### Instructions for the task
Exact reproduction required: the lines below from the line with "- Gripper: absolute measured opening" to the line with "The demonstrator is", both ends included, and no others.

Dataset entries
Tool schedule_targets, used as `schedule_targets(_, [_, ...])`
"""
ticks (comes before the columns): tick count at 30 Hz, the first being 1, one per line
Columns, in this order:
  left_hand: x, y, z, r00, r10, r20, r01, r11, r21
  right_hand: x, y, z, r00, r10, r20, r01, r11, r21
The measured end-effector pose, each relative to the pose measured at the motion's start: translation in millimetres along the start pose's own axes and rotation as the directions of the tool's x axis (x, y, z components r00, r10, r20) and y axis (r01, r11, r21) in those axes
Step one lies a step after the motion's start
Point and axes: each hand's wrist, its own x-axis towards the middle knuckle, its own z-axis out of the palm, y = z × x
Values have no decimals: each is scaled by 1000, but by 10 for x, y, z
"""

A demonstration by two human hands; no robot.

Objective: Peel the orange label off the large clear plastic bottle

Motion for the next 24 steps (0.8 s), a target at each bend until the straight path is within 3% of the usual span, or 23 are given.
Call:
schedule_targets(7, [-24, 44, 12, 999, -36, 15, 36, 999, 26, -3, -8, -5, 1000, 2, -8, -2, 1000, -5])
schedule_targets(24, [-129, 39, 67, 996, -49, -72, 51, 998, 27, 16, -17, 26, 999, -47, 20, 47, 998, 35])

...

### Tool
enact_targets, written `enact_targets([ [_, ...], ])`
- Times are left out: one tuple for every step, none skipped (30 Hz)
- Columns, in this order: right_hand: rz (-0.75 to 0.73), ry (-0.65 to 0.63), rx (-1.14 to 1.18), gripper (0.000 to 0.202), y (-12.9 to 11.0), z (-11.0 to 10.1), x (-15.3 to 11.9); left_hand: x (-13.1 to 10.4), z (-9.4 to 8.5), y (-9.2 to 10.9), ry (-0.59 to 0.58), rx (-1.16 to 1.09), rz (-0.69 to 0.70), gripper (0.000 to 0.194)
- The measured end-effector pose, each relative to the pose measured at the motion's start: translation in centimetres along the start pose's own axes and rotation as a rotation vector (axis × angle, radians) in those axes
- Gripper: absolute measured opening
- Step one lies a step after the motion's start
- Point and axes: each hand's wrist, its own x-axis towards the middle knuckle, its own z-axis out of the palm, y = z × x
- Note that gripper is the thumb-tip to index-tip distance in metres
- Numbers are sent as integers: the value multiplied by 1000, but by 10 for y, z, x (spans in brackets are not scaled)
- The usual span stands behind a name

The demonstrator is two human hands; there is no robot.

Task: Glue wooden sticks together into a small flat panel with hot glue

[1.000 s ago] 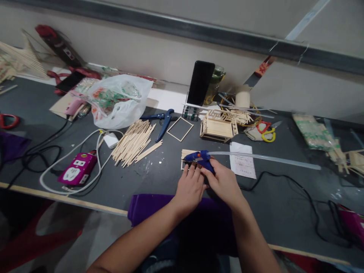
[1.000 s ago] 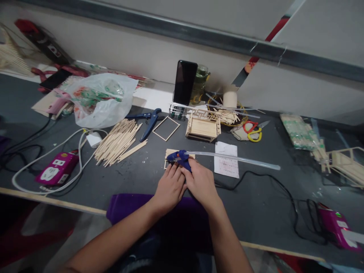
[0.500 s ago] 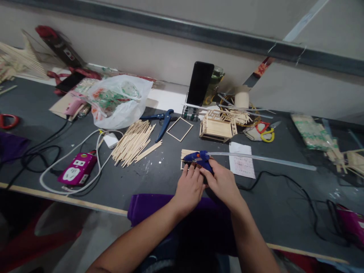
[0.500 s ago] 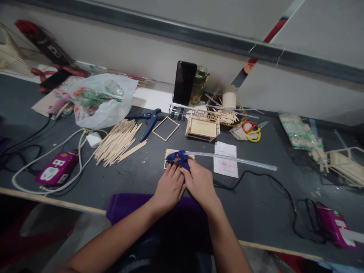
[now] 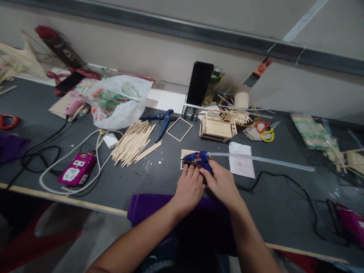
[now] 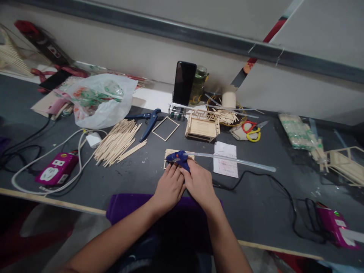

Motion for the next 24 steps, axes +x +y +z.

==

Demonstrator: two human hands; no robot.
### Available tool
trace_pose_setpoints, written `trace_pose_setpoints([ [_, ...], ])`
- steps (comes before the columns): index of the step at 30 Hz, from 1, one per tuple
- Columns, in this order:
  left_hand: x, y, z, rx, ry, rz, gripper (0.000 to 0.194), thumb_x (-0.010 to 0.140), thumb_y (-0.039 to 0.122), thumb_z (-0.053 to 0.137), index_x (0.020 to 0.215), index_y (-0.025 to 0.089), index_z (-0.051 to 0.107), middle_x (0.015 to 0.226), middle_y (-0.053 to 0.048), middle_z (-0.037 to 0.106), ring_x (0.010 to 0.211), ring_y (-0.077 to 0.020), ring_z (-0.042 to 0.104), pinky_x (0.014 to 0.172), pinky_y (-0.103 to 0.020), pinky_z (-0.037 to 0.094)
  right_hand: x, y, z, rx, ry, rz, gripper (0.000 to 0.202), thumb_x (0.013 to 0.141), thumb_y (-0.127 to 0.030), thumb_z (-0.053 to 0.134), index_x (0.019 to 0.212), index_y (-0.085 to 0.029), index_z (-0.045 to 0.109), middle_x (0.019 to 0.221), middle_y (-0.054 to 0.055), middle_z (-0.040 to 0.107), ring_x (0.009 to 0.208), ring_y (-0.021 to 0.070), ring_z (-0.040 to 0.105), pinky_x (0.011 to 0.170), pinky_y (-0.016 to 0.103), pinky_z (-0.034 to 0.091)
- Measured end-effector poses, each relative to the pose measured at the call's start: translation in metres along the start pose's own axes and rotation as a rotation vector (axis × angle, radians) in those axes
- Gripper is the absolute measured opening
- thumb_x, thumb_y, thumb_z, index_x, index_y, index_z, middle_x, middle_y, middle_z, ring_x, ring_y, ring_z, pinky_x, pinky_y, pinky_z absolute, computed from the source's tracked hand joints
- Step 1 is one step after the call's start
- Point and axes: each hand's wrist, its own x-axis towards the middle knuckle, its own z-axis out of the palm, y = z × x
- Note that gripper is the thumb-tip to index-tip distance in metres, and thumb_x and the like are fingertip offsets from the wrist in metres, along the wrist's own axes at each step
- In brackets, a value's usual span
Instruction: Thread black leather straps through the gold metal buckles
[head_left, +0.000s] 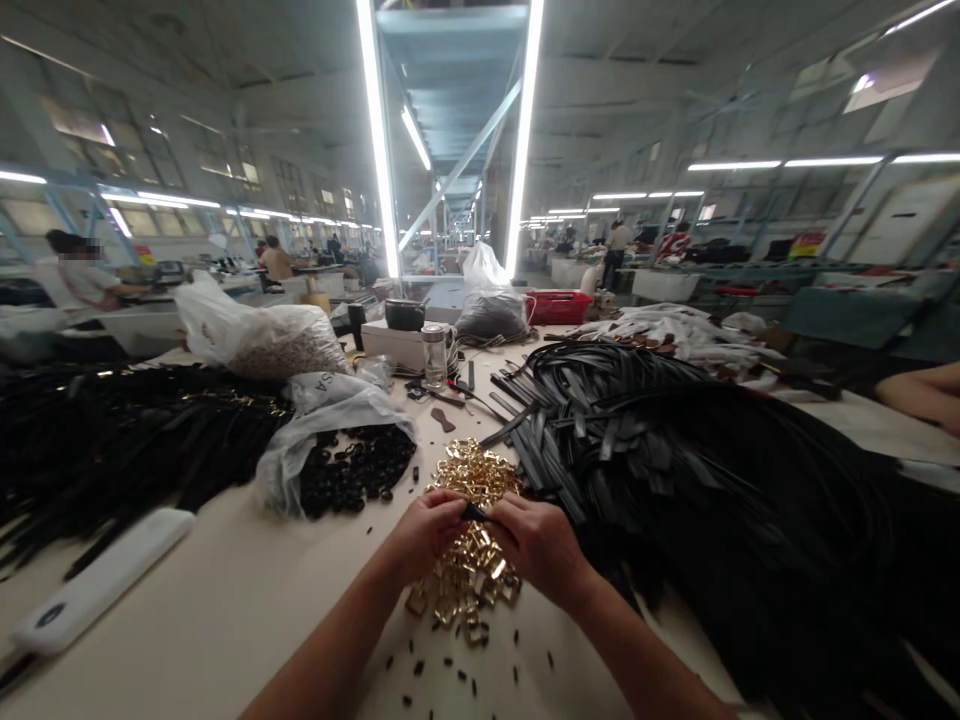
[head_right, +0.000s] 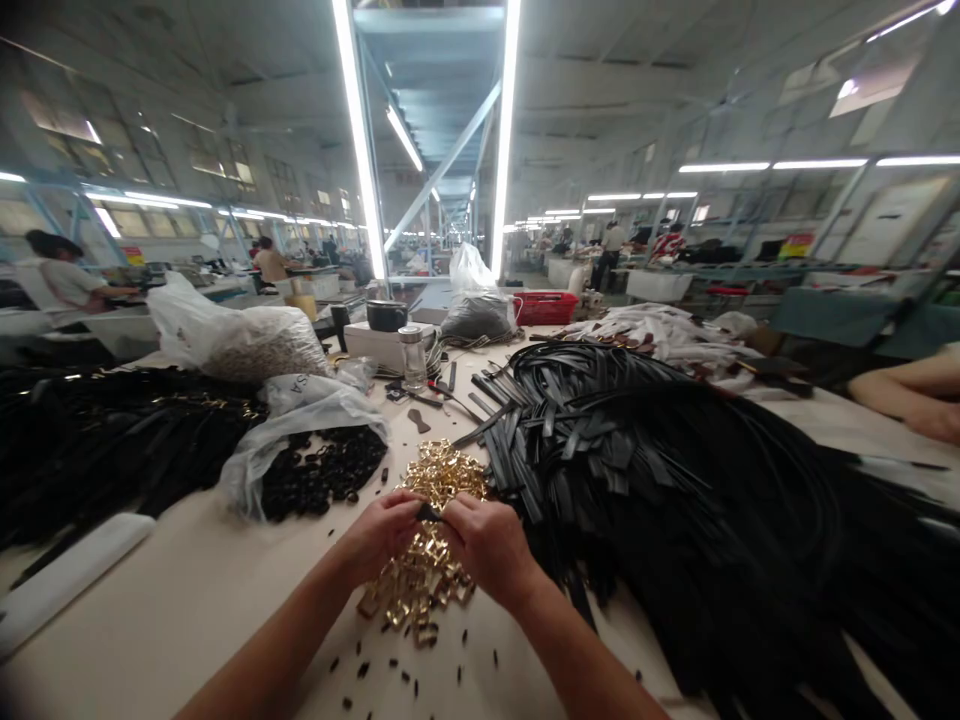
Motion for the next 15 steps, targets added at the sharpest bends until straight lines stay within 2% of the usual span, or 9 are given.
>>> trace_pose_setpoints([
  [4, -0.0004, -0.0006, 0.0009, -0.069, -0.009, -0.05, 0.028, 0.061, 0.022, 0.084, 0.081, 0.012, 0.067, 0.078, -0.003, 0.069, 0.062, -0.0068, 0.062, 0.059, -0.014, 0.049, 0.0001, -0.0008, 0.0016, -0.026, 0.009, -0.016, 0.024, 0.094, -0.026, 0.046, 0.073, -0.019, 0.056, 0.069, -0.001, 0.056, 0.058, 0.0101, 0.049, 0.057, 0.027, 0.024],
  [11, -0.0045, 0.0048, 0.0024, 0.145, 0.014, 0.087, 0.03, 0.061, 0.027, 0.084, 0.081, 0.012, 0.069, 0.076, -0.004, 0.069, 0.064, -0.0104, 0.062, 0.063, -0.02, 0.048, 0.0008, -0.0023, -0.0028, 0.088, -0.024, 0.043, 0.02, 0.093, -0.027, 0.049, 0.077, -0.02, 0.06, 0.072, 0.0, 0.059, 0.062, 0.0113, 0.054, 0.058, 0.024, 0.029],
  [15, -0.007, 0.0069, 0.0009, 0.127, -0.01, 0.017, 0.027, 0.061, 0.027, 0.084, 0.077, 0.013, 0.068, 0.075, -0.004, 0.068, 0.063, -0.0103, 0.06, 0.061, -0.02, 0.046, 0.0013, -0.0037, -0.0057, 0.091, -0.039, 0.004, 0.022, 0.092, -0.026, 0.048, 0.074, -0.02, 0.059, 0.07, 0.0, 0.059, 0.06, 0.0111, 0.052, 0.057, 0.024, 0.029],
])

### Reply
- Gripper: absolute measured opening
- Step one lies a step after the motion's start
- Point and axes: each hand's wrist, its own x-axis towards the middle knuckle, its own z-axis out of the palm, y = z × x
- Note that gripper is the thumb-tip to index-tip distance in metres
- Numbers are sent as integers: the value multiplied by 1000, but by 10 for y, z, x (spans in brackets are not scaled)
- The usual span stands behind a name

The demonstrator is two human hands; there is no robot.

This exercise calls for no further output.